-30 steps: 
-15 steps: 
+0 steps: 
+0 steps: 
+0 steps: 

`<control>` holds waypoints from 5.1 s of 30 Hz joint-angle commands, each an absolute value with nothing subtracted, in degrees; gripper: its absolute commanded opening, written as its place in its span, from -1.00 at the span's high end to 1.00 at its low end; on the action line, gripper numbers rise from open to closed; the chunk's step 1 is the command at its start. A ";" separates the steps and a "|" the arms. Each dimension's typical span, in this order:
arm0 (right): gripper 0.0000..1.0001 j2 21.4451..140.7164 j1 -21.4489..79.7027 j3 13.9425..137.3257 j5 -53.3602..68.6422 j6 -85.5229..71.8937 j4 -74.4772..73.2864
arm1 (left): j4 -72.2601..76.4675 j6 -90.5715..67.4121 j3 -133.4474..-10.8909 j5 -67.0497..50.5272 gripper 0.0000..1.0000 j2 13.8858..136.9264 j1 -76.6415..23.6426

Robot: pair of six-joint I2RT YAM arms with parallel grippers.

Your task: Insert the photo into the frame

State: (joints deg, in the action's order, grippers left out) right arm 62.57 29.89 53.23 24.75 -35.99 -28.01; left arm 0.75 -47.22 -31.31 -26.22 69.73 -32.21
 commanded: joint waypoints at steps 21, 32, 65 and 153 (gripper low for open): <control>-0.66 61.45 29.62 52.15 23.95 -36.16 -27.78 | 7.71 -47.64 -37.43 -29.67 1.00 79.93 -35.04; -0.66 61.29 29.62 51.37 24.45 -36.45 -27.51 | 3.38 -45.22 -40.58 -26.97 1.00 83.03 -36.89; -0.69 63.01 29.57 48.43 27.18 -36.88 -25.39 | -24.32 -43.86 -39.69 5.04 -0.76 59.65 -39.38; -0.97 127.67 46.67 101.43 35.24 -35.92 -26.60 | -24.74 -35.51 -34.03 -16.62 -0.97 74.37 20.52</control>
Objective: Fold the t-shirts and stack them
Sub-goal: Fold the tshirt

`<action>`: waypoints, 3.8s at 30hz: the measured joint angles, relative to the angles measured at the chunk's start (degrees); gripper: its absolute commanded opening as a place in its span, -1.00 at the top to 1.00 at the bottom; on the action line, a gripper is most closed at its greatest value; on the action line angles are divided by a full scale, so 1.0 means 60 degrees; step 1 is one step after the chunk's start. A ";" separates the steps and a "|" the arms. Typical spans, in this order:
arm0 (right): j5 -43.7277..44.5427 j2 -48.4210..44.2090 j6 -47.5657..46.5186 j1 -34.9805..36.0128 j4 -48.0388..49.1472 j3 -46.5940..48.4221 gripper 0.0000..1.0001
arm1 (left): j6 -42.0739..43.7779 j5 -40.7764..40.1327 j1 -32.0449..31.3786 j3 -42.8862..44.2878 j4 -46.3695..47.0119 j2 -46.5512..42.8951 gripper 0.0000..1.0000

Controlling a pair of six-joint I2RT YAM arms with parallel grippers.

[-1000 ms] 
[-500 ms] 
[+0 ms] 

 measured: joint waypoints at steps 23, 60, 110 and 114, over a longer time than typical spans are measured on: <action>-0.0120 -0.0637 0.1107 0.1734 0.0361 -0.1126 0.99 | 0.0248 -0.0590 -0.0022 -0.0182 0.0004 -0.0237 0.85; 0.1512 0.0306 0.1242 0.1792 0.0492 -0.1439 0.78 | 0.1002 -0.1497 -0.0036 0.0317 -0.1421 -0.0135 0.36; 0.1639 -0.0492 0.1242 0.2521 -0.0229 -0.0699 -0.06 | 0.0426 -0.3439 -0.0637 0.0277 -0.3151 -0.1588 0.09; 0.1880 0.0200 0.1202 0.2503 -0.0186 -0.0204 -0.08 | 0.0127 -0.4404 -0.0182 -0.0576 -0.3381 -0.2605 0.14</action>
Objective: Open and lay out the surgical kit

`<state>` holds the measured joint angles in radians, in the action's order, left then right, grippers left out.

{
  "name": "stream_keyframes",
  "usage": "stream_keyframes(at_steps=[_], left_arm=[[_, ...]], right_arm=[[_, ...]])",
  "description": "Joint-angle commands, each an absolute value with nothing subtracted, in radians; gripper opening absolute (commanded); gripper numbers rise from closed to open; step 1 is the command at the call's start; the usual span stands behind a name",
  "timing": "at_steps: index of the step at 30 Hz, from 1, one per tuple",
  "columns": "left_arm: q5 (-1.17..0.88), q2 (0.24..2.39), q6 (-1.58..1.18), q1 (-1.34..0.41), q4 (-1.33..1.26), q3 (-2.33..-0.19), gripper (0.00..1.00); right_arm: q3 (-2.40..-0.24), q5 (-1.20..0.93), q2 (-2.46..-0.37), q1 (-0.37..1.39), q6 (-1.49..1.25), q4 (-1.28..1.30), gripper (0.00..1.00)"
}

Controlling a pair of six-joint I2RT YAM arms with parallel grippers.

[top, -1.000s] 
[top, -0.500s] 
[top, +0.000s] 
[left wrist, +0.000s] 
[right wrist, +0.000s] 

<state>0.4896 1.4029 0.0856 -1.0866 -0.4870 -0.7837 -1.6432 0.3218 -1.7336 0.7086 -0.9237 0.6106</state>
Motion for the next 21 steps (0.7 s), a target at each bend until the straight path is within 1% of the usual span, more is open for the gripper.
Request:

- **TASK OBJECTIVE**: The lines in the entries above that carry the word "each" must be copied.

- **EXERCISE OUTPUT**:
`<control>` holds waypoints from 5.1 s of 30 Hz joint-angle commands, each an absolute value with nothing subtracted, in degrees; gripper: its absolute commanded opening, written as its place in its span, from -1.00 at the span's high end to 1.00 at its low end; on the action line, gripper numbers rise from open to closed; the chunk's step 1 is the command at its start. A ";" separates the steps and a "|" the arms. Each dimension's typical span, in this order:
  "description": "Joint-angle commands, each an absolute value with nothing subtracted, in radians; gripper opening absolute (commanded); gripper numbers rise from closed to open; step 1 is the command at the call's start; the usual span stands behind a name",
Motion for the next 21 steps (0.7 s), a target at each bend until the straight path is within 1% of the usual span, more is open for the gripper.

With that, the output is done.